Authentication

The eSMS Africa API supports two authentication methods.

API Keys (recommended for integrations)

API keys are the recommended way to authenticate from your application, server, or scripts.

Create an API key

1. Log in to auth.esmsafrica.io
2. Go to API Keys in the sidebar
3. Click Create key
4. Choose a name and environment (live or test)
5. Select the scopes you need
6. Copy the full key - it's shown once only

Keys look like this:

esms_live_a1b2c3d4e5f6g7h8i9j0k1l2m3n4o5p6
esms_test_a1b2c3d4e5f6g7h8i9j0k1l2m3n4o5p6

Use your key

Pass it in the Authorization header on every request:

Authorization: Bearer esms_live_a1b2c3d4e5f6g7h8i9j0k1l2m3n4o5p6

cURLPythonNode.js

curl https://sms.esmsafrica.io/api/messages \
  -H "Authorization: Bearer esms_live_YOUR_KEY"

import httpx

client = httpx.Client(
    base_url="https://sms.esmsafrica.io/api",
    headers={"Authorization": "Bearer esms_live_YOUR_KEY"},
)

messages = client.get("/messages").json()

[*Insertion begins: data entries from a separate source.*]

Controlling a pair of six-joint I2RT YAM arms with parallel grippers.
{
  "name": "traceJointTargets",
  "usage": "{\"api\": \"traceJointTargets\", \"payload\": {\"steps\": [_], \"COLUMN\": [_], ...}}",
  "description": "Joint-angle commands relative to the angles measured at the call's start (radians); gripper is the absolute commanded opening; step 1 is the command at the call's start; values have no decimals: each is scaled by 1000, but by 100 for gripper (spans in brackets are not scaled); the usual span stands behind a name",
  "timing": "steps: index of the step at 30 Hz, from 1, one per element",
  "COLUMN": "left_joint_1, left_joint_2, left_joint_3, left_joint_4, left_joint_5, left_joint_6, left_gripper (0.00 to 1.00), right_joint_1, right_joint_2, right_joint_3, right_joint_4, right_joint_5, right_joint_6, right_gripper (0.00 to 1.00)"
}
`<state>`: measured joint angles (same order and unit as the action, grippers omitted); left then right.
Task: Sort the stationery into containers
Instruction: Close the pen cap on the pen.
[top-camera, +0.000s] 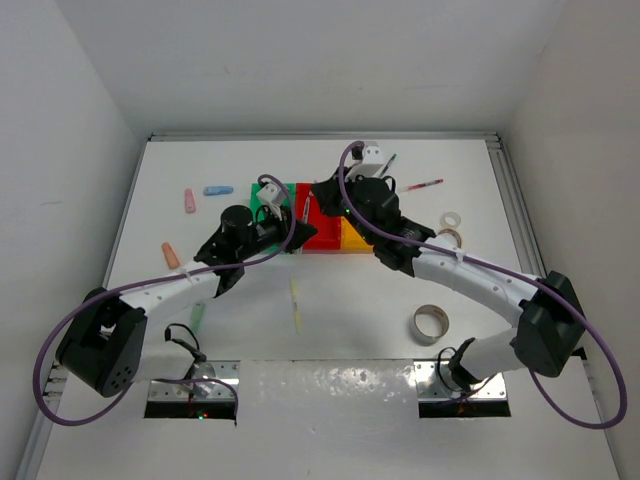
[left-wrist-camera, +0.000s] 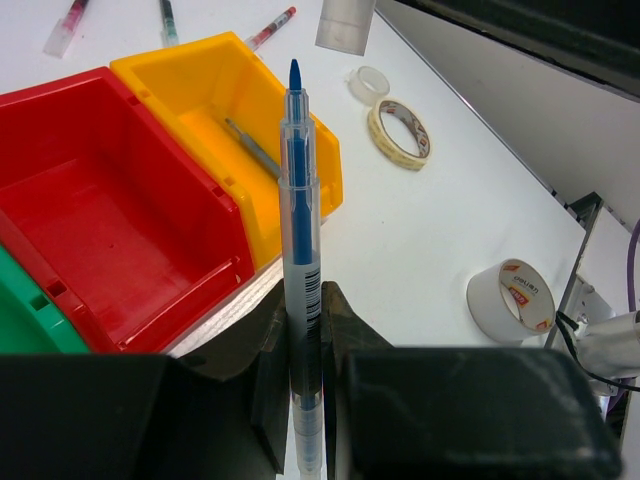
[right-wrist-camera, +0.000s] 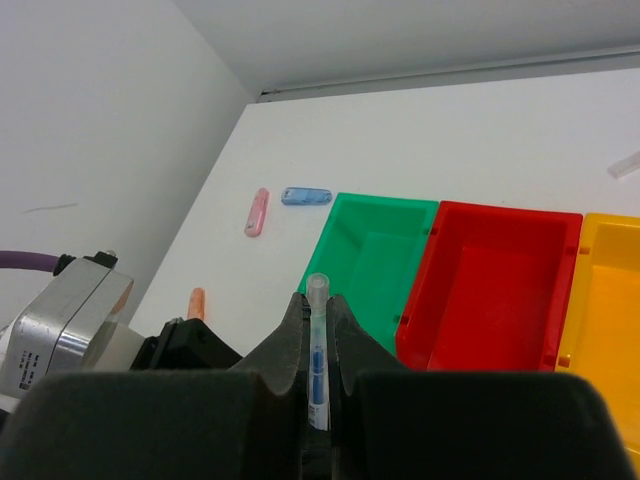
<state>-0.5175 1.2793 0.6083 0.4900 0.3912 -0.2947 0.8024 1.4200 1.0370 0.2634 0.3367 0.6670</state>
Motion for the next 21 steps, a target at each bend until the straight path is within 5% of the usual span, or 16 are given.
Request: {"api": "traceJointTargets", "payload": {"steps": [1,21], "left_joint_1": [-9,-6], "left_joint_2": [-5,-11], "left_joint_3": [24,15], "left_joint_4": [45,30], "left_joint_5": [-3,-17], "left_joint_6": [-1,5], "left_gripper": [0,0], "right_joint_1": [9,7], "right_joint_2": [2,48], "right_joint_3": [11,41], "right_joint_4": [65,43], "right_joint_5": [15,-18], "right_joint_6": [9,6], "right_gripper": [0,0]}}
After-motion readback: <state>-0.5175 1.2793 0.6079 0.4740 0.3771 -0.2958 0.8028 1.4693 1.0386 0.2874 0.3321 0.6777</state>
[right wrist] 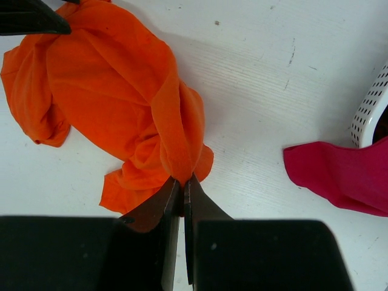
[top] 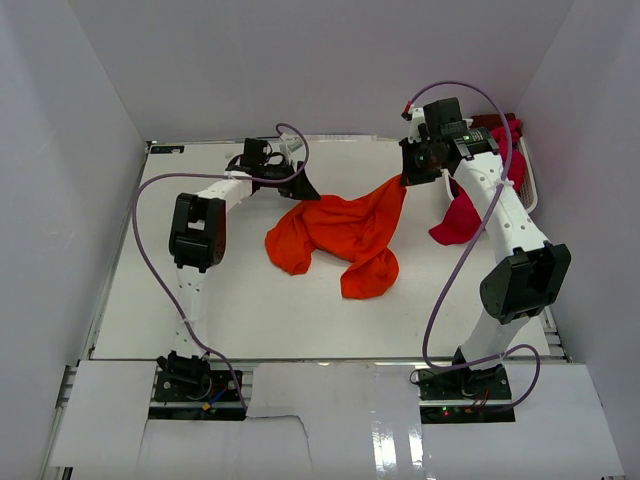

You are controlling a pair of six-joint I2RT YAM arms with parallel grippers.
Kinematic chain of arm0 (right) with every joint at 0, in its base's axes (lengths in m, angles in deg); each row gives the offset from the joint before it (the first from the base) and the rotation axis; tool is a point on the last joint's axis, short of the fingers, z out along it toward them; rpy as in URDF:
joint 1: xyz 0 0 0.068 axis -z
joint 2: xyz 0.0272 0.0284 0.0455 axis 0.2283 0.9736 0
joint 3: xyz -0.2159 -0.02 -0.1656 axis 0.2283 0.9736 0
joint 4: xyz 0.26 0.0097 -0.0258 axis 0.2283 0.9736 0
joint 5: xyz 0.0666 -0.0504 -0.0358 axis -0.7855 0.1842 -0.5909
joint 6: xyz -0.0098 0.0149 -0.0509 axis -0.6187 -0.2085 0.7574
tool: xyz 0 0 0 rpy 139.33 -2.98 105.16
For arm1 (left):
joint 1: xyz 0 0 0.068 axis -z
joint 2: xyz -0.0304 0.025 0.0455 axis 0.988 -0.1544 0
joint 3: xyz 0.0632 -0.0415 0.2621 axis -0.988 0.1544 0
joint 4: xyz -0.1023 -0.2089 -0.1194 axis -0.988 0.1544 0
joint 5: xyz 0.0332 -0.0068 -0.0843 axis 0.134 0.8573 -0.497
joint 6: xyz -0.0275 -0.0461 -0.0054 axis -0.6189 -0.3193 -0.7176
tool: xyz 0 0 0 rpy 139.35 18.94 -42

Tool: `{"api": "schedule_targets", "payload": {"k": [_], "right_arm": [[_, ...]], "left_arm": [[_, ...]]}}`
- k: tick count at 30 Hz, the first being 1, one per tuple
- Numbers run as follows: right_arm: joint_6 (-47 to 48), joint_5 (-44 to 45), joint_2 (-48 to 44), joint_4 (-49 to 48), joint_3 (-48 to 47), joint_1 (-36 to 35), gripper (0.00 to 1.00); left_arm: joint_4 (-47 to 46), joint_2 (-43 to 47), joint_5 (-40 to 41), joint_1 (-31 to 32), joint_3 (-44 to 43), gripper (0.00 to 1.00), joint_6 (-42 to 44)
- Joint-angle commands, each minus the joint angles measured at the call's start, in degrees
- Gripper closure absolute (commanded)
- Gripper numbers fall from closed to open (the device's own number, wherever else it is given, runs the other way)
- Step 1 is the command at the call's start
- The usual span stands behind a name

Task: Fold and stack the t-shirts
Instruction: Flatten out the tshirt

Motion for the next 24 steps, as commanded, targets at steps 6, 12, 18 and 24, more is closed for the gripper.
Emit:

const API_KEY = process.env.ESMS_API_KEY;

async function esmsRequest(path, options = {}) {
  return fetch(`https://sms.esmsafrica.io/api${path}`, {
    ...options,
    headers: {
      "Authorization": `Bearer ${API_KEY}`,
      "Content-Type": "application/json",
      ...options.headers,
    },
  });
}

API key scopes

Test vs. live keys

Use test keys during development to avoid charges.

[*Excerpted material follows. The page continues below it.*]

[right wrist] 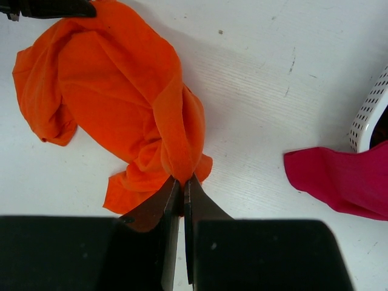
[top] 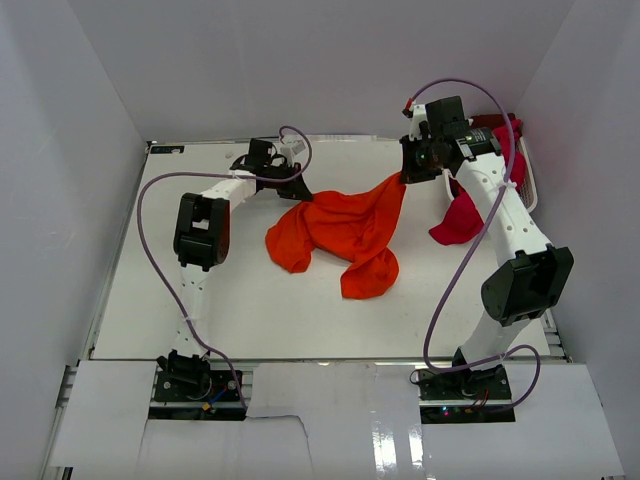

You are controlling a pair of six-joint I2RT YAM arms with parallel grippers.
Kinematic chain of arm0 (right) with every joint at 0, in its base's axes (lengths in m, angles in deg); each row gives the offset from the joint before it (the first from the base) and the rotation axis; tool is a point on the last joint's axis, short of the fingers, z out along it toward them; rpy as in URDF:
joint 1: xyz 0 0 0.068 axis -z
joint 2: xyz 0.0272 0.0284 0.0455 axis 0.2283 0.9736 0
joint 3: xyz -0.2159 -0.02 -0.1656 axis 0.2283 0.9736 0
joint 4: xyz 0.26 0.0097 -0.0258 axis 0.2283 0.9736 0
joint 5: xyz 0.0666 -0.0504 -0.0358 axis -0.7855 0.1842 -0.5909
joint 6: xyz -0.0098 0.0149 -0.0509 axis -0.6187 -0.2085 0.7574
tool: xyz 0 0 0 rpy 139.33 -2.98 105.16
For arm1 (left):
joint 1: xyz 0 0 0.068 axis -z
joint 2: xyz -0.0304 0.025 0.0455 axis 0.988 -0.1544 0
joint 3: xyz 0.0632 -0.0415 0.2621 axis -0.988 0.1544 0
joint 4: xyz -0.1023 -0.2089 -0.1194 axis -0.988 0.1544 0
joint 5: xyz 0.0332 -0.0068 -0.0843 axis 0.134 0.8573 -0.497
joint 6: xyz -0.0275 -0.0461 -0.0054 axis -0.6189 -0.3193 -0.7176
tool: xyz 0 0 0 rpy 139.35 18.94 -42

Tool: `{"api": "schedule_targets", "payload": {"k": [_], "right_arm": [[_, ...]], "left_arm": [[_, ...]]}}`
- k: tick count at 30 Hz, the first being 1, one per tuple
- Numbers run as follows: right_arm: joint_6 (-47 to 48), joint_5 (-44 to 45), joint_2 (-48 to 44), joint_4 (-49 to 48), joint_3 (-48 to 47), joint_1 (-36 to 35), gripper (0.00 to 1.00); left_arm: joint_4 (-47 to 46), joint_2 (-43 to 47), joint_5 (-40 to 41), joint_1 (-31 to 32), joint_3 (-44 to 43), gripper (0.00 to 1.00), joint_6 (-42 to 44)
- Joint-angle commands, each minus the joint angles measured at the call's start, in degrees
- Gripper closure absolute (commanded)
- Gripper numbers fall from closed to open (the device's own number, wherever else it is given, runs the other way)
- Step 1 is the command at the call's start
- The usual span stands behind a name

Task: Fold and stack the t-shirts
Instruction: Flatten out the tshirt

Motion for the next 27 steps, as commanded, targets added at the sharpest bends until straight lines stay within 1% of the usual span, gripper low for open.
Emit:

Session authentication (portal)

When you use the eSMS Africa web portal, you are authenticated via an esms_access_token JWT cookie issued by the auth service. Session auth is handled automatically by the browser - you do not need to manage it manually.

Revoking a key

Go to API Keys in the dashboard and click the delete icon next to any key. Revoked keys stop working immediately.

Rate limits

Rate limits are applied per API key. If you exceed the limit, the API returns 429 Too Many Requests. Contact support to increase limits for high-volume use cases.